Following Gloucester's usurpation of his nephew's throne and then his death (1483–85), the castle and the town remained part of the Crown Estate until the reign of William III, who gave it and most other Crown property in Cumberland to his friend Hans Willem Bentinck, 1st Earl of Portland in 1696. The castle was sold by the Earls and Dukes of Portland to the Dukes of Devonshire in 1787. They later sold it to the Lancaster & Carlisle Railway Company who built Penrith railway station; its remains are opposite the railway station today. It later passed into the ownership of the Penrith Urban District Council, who in the 1920s converted the grounds into a public park and built housing nearby.

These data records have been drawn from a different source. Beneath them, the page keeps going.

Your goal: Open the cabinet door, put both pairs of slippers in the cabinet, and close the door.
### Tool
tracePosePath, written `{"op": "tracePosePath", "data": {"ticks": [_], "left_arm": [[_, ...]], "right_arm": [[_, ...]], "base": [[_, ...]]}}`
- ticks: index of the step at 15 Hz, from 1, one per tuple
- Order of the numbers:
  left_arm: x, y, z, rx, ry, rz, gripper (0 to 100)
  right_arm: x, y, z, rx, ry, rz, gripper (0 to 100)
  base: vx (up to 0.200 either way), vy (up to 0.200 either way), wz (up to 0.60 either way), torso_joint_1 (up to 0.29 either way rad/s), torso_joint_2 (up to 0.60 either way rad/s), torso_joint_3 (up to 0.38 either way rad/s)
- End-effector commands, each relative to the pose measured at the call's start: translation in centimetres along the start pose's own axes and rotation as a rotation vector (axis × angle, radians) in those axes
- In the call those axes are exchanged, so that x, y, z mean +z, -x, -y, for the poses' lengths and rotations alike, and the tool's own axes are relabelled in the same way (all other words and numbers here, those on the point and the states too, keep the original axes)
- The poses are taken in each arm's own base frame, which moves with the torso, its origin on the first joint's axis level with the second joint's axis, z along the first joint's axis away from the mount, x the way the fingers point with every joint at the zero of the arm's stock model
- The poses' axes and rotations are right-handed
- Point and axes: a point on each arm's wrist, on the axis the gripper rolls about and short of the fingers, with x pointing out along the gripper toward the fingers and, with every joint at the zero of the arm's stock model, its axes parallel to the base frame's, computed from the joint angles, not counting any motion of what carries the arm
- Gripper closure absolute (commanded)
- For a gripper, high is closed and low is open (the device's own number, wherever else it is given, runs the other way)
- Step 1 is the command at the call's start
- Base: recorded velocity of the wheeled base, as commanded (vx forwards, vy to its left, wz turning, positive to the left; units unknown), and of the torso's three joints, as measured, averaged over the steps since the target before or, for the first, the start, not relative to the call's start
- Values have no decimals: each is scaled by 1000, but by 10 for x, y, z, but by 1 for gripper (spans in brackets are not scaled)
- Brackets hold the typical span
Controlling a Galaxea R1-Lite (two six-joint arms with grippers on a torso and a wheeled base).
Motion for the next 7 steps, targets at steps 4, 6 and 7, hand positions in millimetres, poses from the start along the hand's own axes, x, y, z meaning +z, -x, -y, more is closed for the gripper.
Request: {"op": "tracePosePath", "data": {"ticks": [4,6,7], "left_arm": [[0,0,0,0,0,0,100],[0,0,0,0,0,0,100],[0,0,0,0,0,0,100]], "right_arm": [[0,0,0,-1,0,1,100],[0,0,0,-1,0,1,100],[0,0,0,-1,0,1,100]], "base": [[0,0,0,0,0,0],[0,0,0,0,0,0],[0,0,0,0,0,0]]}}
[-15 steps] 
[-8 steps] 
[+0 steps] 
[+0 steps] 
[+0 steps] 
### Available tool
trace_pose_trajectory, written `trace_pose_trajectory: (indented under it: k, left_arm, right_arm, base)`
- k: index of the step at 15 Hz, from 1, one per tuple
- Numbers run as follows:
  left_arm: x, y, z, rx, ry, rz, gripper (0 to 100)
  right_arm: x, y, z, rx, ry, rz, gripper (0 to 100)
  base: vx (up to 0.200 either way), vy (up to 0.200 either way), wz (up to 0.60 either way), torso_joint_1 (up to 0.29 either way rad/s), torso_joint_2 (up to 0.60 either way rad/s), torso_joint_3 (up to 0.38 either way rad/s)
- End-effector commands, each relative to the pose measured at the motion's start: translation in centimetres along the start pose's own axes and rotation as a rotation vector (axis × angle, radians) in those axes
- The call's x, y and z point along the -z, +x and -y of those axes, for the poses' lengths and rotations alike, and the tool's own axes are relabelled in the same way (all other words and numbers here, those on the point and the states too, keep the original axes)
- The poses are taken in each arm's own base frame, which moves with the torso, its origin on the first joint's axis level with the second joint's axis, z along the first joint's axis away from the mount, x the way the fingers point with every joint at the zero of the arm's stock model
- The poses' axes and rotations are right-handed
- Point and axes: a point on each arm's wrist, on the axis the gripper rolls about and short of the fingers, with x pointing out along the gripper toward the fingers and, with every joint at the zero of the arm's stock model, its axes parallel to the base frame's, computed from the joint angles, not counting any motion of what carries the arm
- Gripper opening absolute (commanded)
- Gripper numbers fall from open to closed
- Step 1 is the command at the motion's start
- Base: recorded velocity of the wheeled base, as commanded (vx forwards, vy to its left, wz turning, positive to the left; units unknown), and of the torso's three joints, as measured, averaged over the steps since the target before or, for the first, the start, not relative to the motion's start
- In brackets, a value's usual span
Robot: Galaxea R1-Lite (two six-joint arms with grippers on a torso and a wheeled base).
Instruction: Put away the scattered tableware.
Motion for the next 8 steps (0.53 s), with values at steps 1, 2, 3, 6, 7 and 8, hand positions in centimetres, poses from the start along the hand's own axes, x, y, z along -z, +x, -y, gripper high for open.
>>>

The few ruins that remain today were described in the nineteenth century as not "very interesting in respect of their antiquity, or their present appearance." Also, very much as they stand today:

The ruins are remarkable more for their extent than their magnificence: the chief objects of interest are the projecting corbels in the eastern front, which appear to have supported an open corridor; there are some large vaults, which were probably prisons. The walls, broken in many places, and intersected with remaining windows, assume, from different points of view, striking varieties of perspective scenery. After the great civil war, the edifice was dismantled, and part of the materials sold.

The castle is maintained by English Heritage, and is recorded in the National Heritage List for England as a designated Grade I listed building.